### WORK ORDER:
Go through the data below and report how many lines contain "robot"; the reply holds only that number.

RECORD SET START

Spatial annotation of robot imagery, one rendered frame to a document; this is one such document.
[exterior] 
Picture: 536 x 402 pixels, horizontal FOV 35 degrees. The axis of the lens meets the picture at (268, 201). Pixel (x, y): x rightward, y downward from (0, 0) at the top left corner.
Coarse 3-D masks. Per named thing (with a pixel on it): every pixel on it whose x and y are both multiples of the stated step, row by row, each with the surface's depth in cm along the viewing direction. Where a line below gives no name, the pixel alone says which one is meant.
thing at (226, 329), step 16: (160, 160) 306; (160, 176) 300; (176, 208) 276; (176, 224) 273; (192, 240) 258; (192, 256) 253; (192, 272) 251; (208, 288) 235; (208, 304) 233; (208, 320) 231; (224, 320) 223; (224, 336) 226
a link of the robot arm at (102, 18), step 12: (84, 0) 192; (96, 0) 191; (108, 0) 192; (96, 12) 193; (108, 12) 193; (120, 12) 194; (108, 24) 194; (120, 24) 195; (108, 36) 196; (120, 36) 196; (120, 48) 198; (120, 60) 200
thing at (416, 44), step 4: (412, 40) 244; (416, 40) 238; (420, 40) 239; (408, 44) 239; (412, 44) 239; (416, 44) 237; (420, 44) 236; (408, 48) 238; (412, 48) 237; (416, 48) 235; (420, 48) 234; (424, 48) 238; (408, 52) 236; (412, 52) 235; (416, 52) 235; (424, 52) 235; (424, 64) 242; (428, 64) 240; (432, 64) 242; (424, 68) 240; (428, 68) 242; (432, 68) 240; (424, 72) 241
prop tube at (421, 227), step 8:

RECORD SET END

### SOLUTION TO THIS EXERCISE:
2